My eyes peered through the dirty window of the public school bus as it pulled into the parking lot.
The imposing, dirty edifice that loomed before me would be my school for the next year.
I had literally been thrown into what the government termed “Bussing” and it would forever effect not only my future, but my psyche.
The one thing that I had going for me, was that I was a survivor. I always have been, the circumstances of life had seen to that, from the onset of a very young age.
I learned very early on, that there would always be fear and that I would have to learn to do it afraid. Whatever the task at hand would be, I would have to forge on and do it afraid.
The noise jarred me from my thoughts as I was shuffled through a herd of loud jeers and taunts, “You are going to get it the last day of school and every day in between!” These were not empty threats. They were promises of impending judgment for crossing territorial lines.
My days would not be spent studying or learning. They would be spent surviving; literally surviving.
This was just the beginning of a year that would be spent avoiding guns, knives, fights and verbal abuse.
The proverbial “School of hard knocks,” was now my new reality and I would carry the lessons throughout my life.
The things and the people I saw here would stay etched in my memory and I would use the lessons I learned, to make a difference for years to come…
I didn’t take long for me to learn the ropes.
Things like being in class by the time that the bell rang were now a necessary behavior for survival. I had no thoughts of obtaining brownie points with my teachers; that was irrelevant. Now it was about my day to day existence and survival. So therefore the thought of good behavior in order to earn brownie points, never entered my mind.
The Teachers feared the students, why wouldn’t I ?!?
Things like getting caught in the halls, or worse yet in a stairwell now held threats of physical, or sexual assault.
Missing the bus due to day dreaming was no longer an option.
It could literally cost me my life in this neighborhood.
Each day was the same of running through the hallway, while juggling an arm load of books, in order to make it out to the bus on time.
You see, I not only had to be on time for one bus, but now two.
The first bus leaving the school would usher me back into safer neighborhoods and then a second bus would be caught to usher me home to safety.

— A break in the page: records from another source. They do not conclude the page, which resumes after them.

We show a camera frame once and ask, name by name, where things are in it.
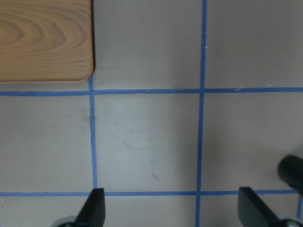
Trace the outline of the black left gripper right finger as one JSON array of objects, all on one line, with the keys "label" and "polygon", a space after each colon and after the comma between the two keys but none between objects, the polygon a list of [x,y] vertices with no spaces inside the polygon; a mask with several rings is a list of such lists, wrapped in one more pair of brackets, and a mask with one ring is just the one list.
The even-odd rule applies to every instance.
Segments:
[{"label": "black left gripper right finger", "polygon": [[284,226],[284,221],[250,187],[239,188],[238,217],[244,227]]}]

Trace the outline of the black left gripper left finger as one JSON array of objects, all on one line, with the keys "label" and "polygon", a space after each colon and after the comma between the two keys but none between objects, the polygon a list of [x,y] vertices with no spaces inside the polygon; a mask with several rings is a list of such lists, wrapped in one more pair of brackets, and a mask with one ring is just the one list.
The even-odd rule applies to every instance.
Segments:
[{"label": "black left gripper left finger", "polygon": [[93,189],[74,221],[77,227],[103,227],[105,223],[105,193]]}]

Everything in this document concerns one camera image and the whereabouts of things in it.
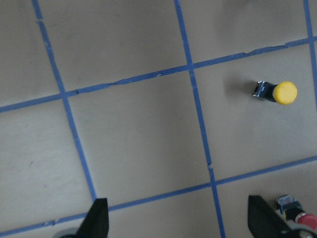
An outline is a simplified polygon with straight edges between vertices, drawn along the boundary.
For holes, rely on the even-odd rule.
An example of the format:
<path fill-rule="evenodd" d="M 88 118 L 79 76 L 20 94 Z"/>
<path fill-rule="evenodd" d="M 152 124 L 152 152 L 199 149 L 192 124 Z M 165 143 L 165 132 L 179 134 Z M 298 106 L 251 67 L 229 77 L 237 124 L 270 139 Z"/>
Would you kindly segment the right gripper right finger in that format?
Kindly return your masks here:
<path fill-rule="evenodd" d="M 255 238 L 315 238 L 317 230 L 286 221 L 261 196 L 248 197 L 248 228 Z"/>

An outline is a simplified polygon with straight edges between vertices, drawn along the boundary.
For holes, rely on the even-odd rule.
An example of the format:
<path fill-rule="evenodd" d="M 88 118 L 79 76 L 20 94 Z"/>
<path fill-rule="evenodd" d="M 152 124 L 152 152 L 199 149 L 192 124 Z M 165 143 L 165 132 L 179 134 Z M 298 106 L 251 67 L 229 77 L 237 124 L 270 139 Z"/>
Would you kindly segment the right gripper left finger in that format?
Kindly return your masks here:
<path fill-rule="evenodd" d="M 64 230 L 55 238 L 106 238 L 109 233 L 108 202 L 97 198 L 77 230 Z"/>

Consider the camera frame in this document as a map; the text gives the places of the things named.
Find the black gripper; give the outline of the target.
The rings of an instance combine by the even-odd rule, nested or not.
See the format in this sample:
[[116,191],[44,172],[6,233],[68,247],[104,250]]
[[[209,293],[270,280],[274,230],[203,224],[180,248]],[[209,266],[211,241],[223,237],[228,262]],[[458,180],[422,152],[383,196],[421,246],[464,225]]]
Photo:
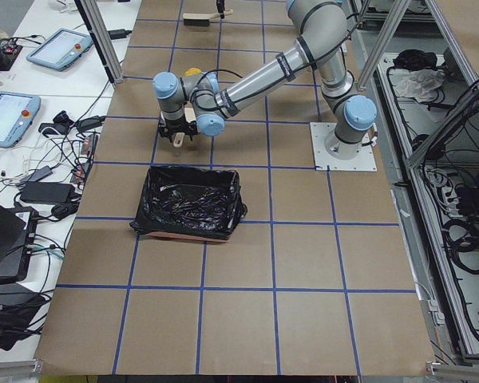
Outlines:
[[168,138],[171,142],[174,141],[177,133],[183,133],[189,136],[190,140],[193,140],[193,137],[196,135],[196,122],[194,120],[188,122],[185,117],[176,120],[160,118],[157,130],[161,137]]

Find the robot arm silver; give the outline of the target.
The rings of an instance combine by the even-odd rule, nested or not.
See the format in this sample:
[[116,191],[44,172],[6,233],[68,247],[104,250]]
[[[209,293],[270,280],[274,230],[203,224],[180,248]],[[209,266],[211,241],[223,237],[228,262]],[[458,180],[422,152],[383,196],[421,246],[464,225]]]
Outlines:
[[361,144],[377,116],[374,102],[354,90],[341,45],[350,36],[346,15],[336,1],[289,1],[287,16],[298,33],[293,46],[235,84],[220,89],[214,69],[178,77],[160,72],[152,79],[160,107],[158,133],[217,136],[226,119],[292,82],[304,70],[319,73],[321,93],[335,115],[334,137],[341,144]]

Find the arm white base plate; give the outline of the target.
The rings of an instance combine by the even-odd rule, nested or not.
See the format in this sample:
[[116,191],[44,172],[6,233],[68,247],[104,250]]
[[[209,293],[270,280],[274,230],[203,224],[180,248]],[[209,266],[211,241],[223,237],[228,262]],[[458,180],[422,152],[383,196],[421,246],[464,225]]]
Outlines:
[[345,144],[335,135],[336,123],[312,122],[311,143],[315,169],[332,172],[376,172],[378,170],[369,133],[357,144]]

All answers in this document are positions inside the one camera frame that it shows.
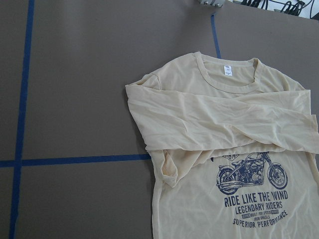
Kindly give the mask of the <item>cream long-sleeve printed shirt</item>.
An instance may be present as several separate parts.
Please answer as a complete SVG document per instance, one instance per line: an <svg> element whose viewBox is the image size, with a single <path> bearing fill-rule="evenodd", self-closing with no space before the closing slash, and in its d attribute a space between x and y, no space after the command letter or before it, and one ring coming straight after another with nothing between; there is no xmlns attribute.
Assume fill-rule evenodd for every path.
<svg viewBox="0 0 319 239"><path fill-rule="evenodd" d="M195 52L126 92L154 166L154 238L318 238L310 90L256 58Z"/></svg>

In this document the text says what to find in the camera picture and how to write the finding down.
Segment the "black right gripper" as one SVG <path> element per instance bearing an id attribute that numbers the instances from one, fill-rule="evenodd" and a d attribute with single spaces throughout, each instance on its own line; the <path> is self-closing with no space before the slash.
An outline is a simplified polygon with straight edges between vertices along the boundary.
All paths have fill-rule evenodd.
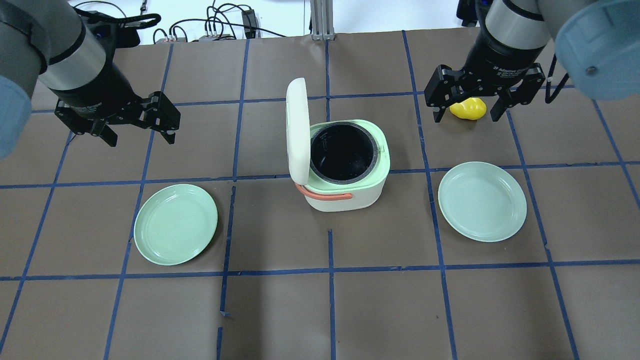
<path id="1" fill-rule="evenodd" d="M 434 122 L 441 123 L 446 109 L 472 97 L 498 98 L 490 109 L 493 122 L 507 109 L 530 104 L 546 79 L 537 61 L 541 52 L 541 47 L 473 45 L 461 68 L 439 64 L 423 89 Z"/>

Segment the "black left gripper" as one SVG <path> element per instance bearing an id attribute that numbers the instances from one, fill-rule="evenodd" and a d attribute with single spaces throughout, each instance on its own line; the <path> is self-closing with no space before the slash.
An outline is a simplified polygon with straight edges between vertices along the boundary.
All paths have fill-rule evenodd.
<path id="1" fill-rule="evenodd" d="M 55 89 L 55 116 L 76 135 L 94 136 L 116 147 L 118 134 L 109 125 L 134 125 L 160 132 L 169 145 L 176 141 L 181 113 L 162 91 L 137 95 L 122 75 L 98 77 L 76 89 Z"/>

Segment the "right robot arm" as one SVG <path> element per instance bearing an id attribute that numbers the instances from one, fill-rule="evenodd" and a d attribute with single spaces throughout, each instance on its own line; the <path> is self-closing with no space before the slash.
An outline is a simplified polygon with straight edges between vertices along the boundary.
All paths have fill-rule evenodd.
<path id="1" fill-rule="evenodd" d="M 637 0 L 460 0 L 459 18 L 480 30 L 464 66 L 440 64 L 424 89 L 436 123 L 446 109 L 472 97 L 497 97 L 490 111 L 498 121 L 507 109 L 534 100 L 551 83 L 537 58 L 554 43 L 551 68 L 566 75 L 546 102 L 568 81 L 592 100 L 637 95 L 639 16 Z"/>

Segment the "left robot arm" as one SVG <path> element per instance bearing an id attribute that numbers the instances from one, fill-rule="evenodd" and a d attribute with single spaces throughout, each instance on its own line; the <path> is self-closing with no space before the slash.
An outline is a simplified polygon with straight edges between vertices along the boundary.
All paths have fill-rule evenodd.
<path id="1" fill-rule="evenodd" d="M 1 157 L 14 152 L 32 114 L 37 82 L 57 96 L 55 116 L 76 135 L 111 147 L 113 125 L 133 125 L 175 142 L 181 114 L 162 91 L 137 95 L 114 63 L 115 50 L 140 43 L 157 13 L 116 18 L 64 0 L 1 3 Z"/>

The four walls of home in the safe suburbia neighborhood could not protect me from the effects of what my eyes were seeing and what my ears were hearing on a daily basis.

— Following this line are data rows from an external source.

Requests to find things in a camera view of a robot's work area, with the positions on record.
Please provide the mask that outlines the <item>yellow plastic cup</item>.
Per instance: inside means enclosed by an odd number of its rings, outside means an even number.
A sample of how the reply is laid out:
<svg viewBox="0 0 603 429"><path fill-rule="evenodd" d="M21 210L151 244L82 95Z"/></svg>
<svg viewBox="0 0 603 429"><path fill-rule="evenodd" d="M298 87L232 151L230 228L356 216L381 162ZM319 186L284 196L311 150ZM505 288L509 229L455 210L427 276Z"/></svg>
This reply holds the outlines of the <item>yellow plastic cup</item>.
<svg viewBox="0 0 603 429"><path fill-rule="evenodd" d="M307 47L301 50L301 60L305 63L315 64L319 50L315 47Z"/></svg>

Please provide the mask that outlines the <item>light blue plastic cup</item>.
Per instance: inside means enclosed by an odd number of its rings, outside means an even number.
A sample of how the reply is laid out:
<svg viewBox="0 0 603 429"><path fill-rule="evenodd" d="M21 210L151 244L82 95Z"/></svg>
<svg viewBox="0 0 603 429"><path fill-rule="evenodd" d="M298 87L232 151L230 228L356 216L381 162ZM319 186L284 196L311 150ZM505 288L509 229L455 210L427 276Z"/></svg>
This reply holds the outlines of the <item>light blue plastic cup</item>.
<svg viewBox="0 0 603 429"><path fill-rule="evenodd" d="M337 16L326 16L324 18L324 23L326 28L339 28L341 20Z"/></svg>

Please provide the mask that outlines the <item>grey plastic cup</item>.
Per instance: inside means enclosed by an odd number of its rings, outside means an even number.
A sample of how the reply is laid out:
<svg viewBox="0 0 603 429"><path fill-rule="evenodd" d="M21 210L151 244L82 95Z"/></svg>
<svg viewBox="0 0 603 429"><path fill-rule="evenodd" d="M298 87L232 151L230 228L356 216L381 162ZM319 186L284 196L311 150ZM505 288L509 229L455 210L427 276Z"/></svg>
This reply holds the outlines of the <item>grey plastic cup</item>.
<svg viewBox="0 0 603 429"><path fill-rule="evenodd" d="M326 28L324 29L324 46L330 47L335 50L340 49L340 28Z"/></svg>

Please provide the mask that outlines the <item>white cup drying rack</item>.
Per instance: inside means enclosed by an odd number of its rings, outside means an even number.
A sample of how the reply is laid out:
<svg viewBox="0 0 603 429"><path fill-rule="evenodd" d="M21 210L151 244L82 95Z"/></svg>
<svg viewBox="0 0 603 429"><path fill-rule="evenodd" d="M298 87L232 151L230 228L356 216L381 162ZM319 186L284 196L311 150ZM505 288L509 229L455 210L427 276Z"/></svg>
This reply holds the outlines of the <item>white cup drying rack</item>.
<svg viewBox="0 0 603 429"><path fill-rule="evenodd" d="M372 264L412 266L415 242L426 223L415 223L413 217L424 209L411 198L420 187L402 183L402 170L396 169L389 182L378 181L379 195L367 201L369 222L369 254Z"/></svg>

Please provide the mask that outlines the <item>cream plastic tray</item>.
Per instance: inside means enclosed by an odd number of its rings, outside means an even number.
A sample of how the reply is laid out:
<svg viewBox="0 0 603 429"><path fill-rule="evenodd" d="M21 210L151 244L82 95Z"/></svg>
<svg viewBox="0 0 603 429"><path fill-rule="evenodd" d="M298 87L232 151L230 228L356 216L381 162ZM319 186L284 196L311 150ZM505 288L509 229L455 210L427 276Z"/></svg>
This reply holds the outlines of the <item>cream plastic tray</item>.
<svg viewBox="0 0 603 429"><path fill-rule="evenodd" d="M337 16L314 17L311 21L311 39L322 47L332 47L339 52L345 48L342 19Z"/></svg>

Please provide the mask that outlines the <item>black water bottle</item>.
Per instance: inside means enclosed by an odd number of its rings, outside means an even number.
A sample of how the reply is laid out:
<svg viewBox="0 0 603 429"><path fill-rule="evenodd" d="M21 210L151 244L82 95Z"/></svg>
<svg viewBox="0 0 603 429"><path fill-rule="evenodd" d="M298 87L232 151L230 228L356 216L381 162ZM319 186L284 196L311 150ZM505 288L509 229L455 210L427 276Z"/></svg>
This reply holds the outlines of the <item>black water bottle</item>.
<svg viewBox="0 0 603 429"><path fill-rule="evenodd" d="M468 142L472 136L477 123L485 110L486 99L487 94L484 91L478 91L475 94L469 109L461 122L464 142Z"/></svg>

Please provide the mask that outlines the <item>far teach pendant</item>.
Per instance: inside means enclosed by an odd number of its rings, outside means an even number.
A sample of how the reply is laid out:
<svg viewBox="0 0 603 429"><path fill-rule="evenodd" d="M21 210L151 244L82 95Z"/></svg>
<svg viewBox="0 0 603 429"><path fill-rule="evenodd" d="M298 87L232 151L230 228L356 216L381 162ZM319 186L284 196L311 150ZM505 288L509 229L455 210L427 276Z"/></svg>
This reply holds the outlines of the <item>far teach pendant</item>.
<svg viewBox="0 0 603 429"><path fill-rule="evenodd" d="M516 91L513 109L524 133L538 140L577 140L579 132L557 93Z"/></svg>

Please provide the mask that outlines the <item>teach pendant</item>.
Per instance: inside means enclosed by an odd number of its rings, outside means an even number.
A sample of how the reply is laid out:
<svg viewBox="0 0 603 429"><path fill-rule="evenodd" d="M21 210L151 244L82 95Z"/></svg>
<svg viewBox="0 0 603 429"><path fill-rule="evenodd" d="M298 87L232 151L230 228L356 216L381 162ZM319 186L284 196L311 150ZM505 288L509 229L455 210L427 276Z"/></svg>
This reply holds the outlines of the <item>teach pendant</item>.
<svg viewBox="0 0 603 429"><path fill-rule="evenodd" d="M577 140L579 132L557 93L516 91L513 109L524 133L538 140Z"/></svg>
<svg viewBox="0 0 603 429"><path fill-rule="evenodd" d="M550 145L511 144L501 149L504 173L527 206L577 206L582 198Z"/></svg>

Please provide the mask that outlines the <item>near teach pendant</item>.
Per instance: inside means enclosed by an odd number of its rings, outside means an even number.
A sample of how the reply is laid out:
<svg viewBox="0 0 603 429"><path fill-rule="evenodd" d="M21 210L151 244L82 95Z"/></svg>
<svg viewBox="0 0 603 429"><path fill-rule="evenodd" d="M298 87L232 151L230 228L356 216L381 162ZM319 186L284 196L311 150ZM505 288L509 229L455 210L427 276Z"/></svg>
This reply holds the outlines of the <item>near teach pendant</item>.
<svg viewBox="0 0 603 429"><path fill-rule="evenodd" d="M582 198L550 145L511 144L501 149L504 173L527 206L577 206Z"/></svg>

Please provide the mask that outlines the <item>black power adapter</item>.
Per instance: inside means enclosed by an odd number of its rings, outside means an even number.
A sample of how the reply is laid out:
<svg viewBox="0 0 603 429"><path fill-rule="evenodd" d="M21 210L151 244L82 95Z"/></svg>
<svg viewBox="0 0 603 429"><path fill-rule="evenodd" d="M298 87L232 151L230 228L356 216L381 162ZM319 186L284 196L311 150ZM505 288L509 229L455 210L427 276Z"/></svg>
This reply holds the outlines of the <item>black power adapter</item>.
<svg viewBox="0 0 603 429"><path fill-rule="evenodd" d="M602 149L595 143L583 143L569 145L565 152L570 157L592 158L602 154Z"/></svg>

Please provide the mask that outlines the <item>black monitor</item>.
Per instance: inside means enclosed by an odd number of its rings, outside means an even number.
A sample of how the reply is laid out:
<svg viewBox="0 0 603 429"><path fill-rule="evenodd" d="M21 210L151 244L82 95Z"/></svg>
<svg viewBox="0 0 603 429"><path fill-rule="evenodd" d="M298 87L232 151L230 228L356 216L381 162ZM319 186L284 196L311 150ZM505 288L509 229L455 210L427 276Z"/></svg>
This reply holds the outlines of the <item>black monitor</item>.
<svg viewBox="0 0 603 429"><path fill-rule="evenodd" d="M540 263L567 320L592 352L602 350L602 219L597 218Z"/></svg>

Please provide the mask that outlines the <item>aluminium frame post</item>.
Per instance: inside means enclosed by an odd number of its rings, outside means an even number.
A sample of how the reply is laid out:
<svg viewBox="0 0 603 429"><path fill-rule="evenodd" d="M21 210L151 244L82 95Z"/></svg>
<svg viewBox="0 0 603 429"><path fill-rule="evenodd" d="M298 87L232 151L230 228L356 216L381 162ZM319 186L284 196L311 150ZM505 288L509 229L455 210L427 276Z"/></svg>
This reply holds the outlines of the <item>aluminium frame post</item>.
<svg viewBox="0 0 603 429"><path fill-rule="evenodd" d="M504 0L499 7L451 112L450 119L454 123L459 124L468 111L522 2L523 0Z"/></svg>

If I was going to survive, then I was going to have to make friends and my friend came in a most unexpected way.
I had sauntered into the bathroom and walked right into a pack of girls who were bullying a fellow student.
Today is no different than my school days; the tauntings of choice remain the same for girls, hair and clothing of course.
“Look at her hair, what are you doing to it to make it look like a rat’s nest?” They taunted and jeered.
I in my ignorance joined in; to try and establish some sort of pecking order in this madness deemed school.
I remember when they were gone she looked at me and asked, “Why are you doing that? You don’t even know me; you are trying to fit in like I am; we’re no different.”
She went by ‘Dee’ as a nickname and from that day on, we became best friends.
It would help us to navigate our way through the next three years of hell.
Hell that we would have to endure, for the sake of the education we were not receiving.
I finally just quit school, in order to avoid the stress of it all.
We were inseparable and as the years went on we adapted.
We learned a different culture, a different language as far as communication with our peers; we learned a different way to dress and do our hair; we learned to eat different foods.
We learned an overall different way of living.
Ironically enough, those years of hell cultured me.
Life has a way of making its path known and I would need the gift of being able to be a chameleon and adapt to different cultures, people, languages, and worlds.
Those years of being immersed into an unknown world have served me well.
From Prince to pauper, from Princess to servant, I am able to relate to all different types of people.
From the inner city to the rural country; from the USA to the jungles of Guatemala, I have adapted. And yes I have literally been there and done that.
There is no culture I do not feel comfortable in and I credit it to being thrown out of my element and forced to adapt to the unknown time after time…
Though Dee was my friend, I had another friend that held a much bigger piece of my heart; books.
I would find myself wrapped in the pages of a book being soothed by it’s words, until finally I had to reluctantly dog ear its pages due to some responsibility demanding my attention.
I can remember sitting huddled in the hallway with the glass encased front closure of the book shelf neatly tucked up and under, to reveal the treasured sets of encyclopedias it held.
Hours upon hours I would sit reading and letting the words and literature soothe me. And its soothing effect would be something that I would pass on to readers in the form of my story telling.
I don’t quite remember when it happened, but one day my fingers touched the keyboard of a computer and they have not ceased.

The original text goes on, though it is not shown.